Dolmabahçe Sarayı’nda düzenlenen İslam Dünyası Anayasa Yargısı Konferansı Açılış Kongresi’nde katılan Erdoğan, yargı alanındaki yenilikleri anlattı. 15 Temmuz darbe girişiminde Türkiye’nin 252 evladını kaybetmenin acısını hala yaşadığını belirten Erdoğan, batılı ülkelerin terör örgütü ile bağlantılı kişileri iade etmemesine tepki gösterdi. Erdoğan, “Daha düne kadar darbe ile mücadelede bizi hukukun sınırlarını zorlamakla suçlayanlar mesele kendi demokrasileri olunca neredeyse hukuku rafa kaldırma aşamasına geldiler” şeklinde konuştu.

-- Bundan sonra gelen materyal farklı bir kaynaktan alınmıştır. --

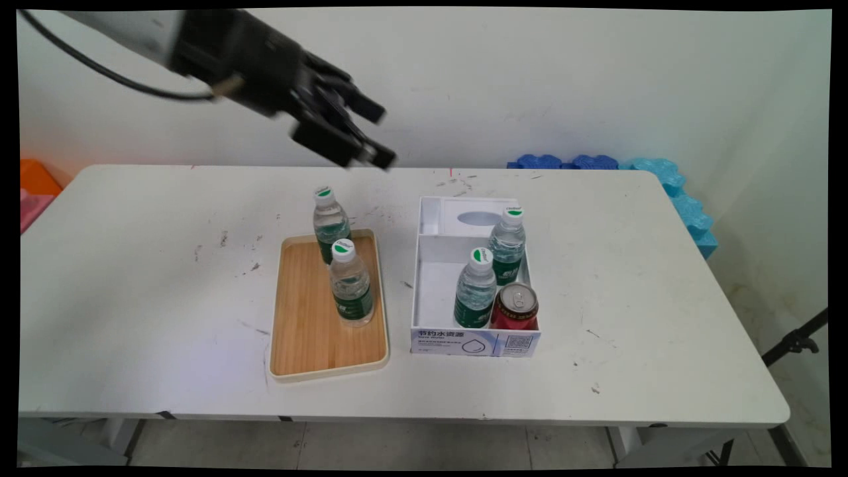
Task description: Pick up the green bottle from the white box, then place the picked object on the tray
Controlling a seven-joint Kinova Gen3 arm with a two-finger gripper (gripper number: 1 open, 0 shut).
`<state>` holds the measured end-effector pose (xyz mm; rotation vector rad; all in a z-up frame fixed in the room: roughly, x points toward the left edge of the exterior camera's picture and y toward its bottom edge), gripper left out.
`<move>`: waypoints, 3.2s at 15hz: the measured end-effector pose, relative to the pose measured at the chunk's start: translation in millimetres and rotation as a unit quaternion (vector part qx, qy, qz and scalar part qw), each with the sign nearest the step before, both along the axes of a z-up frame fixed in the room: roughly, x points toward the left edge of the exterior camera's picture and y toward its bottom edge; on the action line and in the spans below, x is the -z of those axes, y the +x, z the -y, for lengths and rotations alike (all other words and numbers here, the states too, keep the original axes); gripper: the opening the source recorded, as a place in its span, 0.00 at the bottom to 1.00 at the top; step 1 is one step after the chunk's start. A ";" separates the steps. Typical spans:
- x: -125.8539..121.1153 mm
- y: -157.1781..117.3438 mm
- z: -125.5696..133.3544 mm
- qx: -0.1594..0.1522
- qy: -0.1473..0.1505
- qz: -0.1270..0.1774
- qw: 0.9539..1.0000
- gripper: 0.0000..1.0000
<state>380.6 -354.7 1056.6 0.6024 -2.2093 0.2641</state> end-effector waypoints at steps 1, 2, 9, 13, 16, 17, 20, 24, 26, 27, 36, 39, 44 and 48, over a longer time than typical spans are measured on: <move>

Devlet için adaletin önemine dikkat çeken Cumhurbaşkanı Erdoğan’ın konuşmasından bazı bölümler şu şekilde;
ADALET, DEVLET MİMARİSİNİ BİR ARADA TUTAN KİLİT TAŞIDIR
Yasama, yürütme ve yargı arasındaki denge kadar bunların her birinin kendi içindeki uyumu da önemlidir. Yasama organının işleyişindeki uyumsuzluk hem yürütmeyi hem yargıyı etkiler. Yürütmenin krize girmesi topyekûn sistemi tıkar. Yargının işleyişindeki aksaklıklar da sistemin tamamında sorunlara yol açar. Türkiye yakın tarihinde bu tür krizlerin acısını bizzat çekmiş, ekonomiden demokrasiye farklı alanlarda bedelini ödemiş bir ülkedir. Kimi zaman vesayet kimi zaman darbe olarak karşımıza çıkan sıkıntıları aşarken, kaybettiğimiz vakit ve enerji bizi demokratik ve ekonomik hedeflerimizin uzağında bırakmıştır. Hiç şüphesiz bu tablo içinde yargının ayrı bir önemi vardır. Üstelik Türkiye bu konuda asla hatırlamak istemediğimiz gerçekten çok kötü örnekler de yaşamıştır. Halbuki adalet hizmetlerinin sunumunda ideolojik taassuba ve bürokratik oligarşiye asla yer olmamalıdır. Çünkü adalet sadece mülkün temeli değildir. Aynı zamanda devlet mimarisini bir arada tutan kilit taşıdır.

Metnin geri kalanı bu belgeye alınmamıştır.